In 1918 a branch extension of the Geelong railway line extended from North Geelong to the top of the Fyansford hill was completed, allowing for easier transport of cement products. Later in 1926 a private narrow gauge railway replaced the ropeway transporting limestone from the quarry to the plant. The railway was noted for incorporating a 1.3km tunnel which was the longest in Victoria prior to the Melbourne loop opening. This narrow gauge railway itself was replaced by a conveyor system in 1966, part of which still stands and can be seen from the Geelong Ring Road. Today some of the locomotives of the private railway are in the hands of the Bellarine Railway.
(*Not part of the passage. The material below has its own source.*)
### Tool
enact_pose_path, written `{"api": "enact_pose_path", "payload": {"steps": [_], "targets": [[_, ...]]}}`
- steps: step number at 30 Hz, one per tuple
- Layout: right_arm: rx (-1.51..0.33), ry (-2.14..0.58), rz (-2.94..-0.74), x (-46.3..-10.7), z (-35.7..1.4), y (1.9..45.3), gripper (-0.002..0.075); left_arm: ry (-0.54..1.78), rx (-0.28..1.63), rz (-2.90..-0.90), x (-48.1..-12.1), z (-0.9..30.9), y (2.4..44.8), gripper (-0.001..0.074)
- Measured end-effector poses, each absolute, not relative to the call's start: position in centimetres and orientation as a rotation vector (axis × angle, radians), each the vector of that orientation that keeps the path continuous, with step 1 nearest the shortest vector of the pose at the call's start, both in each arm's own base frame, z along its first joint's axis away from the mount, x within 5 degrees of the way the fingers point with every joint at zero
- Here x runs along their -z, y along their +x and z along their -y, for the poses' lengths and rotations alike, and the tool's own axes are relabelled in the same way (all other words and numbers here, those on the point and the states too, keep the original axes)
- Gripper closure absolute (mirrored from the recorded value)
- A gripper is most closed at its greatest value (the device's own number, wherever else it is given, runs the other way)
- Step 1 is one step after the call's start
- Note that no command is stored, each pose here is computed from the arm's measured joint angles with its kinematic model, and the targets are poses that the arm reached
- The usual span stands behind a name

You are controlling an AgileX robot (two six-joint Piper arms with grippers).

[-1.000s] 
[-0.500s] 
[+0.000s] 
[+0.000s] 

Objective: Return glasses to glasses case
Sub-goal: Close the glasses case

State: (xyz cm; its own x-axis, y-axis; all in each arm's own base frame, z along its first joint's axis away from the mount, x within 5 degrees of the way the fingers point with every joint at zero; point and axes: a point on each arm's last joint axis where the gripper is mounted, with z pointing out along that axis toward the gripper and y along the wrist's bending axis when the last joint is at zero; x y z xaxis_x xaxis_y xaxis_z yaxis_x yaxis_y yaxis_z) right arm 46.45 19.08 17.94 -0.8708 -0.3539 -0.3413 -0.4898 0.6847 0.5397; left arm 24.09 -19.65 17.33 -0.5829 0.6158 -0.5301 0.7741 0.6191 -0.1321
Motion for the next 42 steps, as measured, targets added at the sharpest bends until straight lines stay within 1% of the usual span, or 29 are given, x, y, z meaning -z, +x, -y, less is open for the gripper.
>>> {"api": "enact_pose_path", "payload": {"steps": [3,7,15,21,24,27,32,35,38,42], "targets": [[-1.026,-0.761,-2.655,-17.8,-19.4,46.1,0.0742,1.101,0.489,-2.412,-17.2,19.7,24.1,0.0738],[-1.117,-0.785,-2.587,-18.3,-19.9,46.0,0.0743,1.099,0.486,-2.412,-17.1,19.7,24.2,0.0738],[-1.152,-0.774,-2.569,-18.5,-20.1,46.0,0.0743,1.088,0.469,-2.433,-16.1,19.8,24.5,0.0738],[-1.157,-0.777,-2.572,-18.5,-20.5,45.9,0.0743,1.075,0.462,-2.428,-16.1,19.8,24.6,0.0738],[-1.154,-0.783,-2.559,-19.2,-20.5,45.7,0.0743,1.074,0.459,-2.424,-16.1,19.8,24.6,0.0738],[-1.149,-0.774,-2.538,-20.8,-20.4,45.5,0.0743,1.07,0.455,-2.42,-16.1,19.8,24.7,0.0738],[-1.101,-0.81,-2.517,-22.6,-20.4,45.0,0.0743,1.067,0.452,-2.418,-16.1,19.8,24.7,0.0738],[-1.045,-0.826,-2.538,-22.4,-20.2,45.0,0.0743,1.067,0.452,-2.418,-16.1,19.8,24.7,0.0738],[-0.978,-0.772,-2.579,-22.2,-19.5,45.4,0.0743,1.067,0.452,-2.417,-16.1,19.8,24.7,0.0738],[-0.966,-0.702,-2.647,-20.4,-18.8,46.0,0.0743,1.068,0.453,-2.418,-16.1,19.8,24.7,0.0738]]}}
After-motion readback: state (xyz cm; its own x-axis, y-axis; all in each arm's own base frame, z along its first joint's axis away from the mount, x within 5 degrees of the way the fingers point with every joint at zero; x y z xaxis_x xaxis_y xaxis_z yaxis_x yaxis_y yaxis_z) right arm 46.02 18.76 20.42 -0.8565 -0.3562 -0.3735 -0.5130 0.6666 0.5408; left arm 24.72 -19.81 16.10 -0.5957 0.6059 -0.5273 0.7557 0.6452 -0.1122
The Geelong Cement plant closed in 2001. Since then much of the facilities have slowly disappeared, culminating with demolition of the once landmark silos in 2020 on top of the Fyansford hill.
What will remain of The Cementies buildings for future generations will be the heritage significant former protestant orphanage on McCurdy Road that closed in 1935 and was later purchased by the cement works in 1939 for use as their employee recreation club, as well as the former Geelong Cement head office that is also on McCurdy Road.
Another mark of the cement works on our landscape is the Batesford Quarry that can be seen from Ballarat Road. So large did the quarry become that in the 1980’s the Moorabool River was rerouted for 2.4km so the quarry could mine limestone that existed under the former river coarse. Today the quarry is still operational and is mining limestone, agricultural lime and sand.